▶ [Work order]
Each line in the material below, starting at the one that contains "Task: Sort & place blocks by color" and ending at the one that contains "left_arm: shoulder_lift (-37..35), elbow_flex", should be repeated exactly; the pictures should not.

▶ [Dataset content]
┌──

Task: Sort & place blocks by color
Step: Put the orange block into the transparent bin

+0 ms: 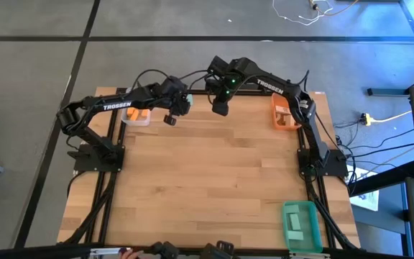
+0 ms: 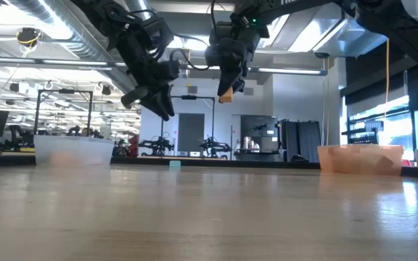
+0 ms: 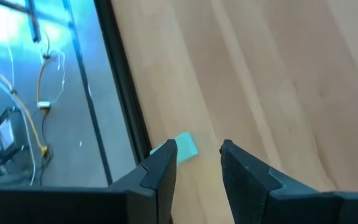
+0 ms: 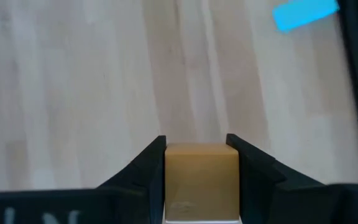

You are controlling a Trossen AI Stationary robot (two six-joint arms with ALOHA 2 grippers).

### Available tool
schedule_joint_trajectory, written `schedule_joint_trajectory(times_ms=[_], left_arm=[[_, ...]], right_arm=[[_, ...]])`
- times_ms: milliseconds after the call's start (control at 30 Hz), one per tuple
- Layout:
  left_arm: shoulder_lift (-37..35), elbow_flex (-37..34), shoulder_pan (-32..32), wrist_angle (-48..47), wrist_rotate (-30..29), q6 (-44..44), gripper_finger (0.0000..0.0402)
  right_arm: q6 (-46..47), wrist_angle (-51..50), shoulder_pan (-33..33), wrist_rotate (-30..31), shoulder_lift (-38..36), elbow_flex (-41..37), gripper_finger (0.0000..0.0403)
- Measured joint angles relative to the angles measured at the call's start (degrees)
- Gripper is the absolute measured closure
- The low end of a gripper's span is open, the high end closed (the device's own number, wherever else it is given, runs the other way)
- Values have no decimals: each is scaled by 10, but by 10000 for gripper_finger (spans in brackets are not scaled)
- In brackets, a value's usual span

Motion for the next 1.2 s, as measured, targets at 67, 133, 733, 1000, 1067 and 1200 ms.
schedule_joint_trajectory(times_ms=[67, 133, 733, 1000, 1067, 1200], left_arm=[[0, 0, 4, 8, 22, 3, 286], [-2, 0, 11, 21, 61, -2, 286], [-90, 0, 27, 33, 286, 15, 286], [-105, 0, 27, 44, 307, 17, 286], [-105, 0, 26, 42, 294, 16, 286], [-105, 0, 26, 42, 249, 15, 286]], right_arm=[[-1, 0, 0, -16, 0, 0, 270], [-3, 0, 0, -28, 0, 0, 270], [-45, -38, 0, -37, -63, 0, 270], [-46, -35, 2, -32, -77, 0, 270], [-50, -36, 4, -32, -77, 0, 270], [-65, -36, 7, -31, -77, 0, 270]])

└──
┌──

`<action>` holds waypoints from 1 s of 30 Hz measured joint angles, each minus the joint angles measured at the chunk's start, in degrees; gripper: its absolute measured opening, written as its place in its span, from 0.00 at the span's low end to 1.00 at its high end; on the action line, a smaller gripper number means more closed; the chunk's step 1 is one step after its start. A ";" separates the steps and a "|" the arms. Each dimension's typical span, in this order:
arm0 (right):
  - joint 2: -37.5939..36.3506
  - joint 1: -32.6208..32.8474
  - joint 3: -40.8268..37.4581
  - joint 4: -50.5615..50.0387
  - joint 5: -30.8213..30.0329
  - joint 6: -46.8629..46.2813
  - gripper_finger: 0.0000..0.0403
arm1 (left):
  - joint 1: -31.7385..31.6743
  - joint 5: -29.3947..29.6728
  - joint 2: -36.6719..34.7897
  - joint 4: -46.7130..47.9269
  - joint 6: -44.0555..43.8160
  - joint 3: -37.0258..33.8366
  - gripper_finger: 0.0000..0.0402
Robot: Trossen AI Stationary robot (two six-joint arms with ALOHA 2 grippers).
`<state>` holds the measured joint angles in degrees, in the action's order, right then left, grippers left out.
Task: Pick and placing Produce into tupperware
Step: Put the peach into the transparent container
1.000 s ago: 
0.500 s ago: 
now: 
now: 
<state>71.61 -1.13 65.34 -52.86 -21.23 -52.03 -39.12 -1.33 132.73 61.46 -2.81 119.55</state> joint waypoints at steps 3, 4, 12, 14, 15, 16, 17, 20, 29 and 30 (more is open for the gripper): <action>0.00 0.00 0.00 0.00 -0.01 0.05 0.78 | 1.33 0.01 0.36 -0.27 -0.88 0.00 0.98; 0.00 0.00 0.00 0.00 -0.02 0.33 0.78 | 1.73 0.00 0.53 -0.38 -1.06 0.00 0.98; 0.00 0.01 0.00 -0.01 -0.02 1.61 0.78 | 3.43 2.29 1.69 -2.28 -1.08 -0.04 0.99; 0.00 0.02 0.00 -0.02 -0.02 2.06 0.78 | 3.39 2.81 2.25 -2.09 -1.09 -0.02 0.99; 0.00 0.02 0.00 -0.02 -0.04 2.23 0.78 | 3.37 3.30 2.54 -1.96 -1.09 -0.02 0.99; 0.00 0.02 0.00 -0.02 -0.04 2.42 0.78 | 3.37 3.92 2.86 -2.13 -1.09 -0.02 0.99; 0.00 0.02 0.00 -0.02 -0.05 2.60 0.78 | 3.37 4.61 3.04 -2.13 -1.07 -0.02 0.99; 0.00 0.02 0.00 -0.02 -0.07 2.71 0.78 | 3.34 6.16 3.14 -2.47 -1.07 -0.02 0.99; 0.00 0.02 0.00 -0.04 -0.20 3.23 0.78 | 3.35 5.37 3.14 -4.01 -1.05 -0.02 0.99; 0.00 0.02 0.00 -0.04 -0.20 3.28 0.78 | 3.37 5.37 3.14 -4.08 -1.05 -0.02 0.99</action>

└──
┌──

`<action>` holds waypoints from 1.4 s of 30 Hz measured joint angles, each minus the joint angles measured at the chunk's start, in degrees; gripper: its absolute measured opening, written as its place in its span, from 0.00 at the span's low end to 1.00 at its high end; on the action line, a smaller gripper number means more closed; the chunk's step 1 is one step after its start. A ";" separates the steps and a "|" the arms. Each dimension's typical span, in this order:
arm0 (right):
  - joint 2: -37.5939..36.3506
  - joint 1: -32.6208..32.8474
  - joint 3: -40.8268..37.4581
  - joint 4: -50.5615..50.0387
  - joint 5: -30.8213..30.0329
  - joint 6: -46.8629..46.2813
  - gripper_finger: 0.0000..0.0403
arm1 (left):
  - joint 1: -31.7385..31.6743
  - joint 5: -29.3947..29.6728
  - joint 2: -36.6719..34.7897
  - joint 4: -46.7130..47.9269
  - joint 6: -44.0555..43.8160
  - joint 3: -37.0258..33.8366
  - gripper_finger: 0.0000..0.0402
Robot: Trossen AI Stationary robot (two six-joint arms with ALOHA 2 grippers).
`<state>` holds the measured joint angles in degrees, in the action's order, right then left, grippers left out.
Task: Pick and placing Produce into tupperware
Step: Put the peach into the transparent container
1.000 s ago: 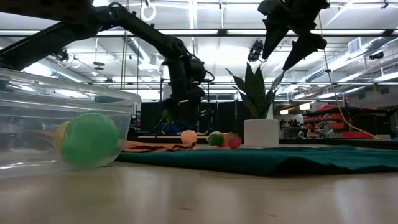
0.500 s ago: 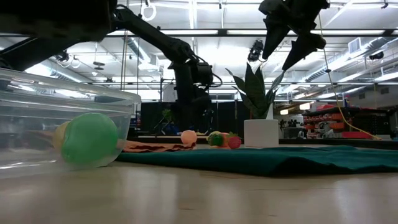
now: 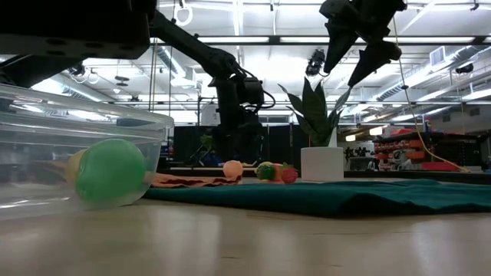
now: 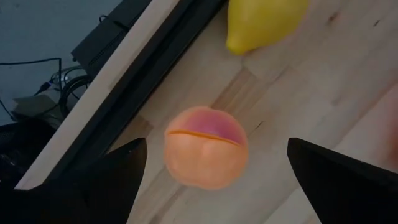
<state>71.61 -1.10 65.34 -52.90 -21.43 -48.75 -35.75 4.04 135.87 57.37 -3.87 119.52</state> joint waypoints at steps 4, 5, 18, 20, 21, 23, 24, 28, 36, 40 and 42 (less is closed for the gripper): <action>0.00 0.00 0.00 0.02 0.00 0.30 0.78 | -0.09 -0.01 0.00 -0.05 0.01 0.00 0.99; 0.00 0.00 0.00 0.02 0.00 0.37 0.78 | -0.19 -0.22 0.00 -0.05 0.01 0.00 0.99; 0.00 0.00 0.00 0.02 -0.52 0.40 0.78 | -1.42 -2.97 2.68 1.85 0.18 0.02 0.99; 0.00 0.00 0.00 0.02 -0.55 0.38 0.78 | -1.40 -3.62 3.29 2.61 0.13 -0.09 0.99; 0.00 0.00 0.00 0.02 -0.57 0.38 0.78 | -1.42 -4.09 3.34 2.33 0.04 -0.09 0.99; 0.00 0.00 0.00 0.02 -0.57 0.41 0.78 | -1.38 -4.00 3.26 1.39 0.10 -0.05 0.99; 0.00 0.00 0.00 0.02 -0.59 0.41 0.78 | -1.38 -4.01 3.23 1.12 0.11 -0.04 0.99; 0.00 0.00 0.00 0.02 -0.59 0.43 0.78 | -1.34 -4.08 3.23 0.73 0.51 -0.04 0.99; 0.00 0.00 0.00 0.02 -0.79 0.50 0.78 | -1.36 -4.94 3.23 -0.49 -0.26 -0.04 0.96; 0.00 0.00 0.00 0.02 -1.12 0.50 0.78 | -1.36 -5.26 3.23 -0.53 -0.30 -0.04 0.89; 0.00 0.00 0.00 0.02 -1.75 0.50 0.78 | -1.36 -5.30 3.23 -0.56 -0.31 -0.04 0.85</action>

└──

▶ [Your solution]
Task: Sort & place blocks by color
Step: Put the orange block into the transparent bin

+0 ms: 
+0 ms: 
+0 ms: 
+0 ms: 

You are controlling a Trossen AI Stationary robot (two six-joint arms with ALOHA 2 grippers).

### Available tool
schedule_joint_trajectory, written `schedule_joint_trajectory(times_ms=[_], left_arm=[[_, ...]], right_arm=[[_, ...]])`
- times_ms: milliseconds after the call's start (control at 30 Hz), one per tuple
- Layout:
  left_arm: shoulder_lift (-37..35), elbow_flex (-37..34), shoulder_pan (-32..32), wrist_angle (-48..47), wrist_rotate (-30..29), q6 (-44..44), gripper_finger (0.0000..0.0402)

With this, the answer is done.